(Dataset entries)
* * * * * * *

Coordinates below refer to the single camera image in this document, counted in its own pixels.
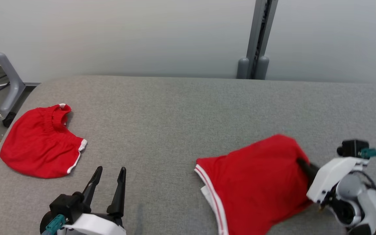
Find left teal camera connector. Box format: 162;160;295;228
41;214;67;235

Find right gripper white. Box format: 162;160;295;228
296;157;369;204

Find black caster wheel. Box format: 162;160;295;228
3;112;16;128

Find red shorts with white trim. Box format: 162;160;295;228
0;103;88;179

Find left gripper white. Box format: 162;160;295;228
57;166;127;235

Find red jersey with number print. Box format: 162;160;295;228
194;134;314;235

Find grey partition post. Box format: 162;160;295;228
246;0;278;80

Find taller grey foot cylinder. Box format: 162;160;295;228
256;56;270;80

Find short grey foot cylinder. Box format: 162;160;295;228
237;57;250;79

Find grey metal furniture leg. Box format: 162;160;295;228
0;23;26;121

* * * * * * *

◆ **What to work on**
Set down each entry above exactly as it appears. Omit the pictures.

◆ **Written answer**
Coordinates below refer to the single camera image in this document, counted in its own pixels.
Find left teal camera connector. Box format: 162;160;295;228
41;214;67;235

Find right gripper white. Box format: 162;160;295;228
296;157;369;204

Find black caster wheel. Box format: 162;160;295;228
3;112;16;128

Find red shorts with white trim. Box format: 162;160;295;228
0;103;88;179

Find left gripper white. Box format: 162;160;295;228
57;166;127;235

Find red jersey with number print. Box format: 162;160;295;228
194;134;314;235

Find grey partition post. Box format: 162;160;295;228
246;0;278;80

Find taller grey foot cylinder. Box format: 162;160;295;228
256;56;270;80

Find short grey foot cylinder. Box format: 162;160;295;228
237;57;250;79

Find grey metal furniture leg. Box format: 162;160;295;228
0;23;26;121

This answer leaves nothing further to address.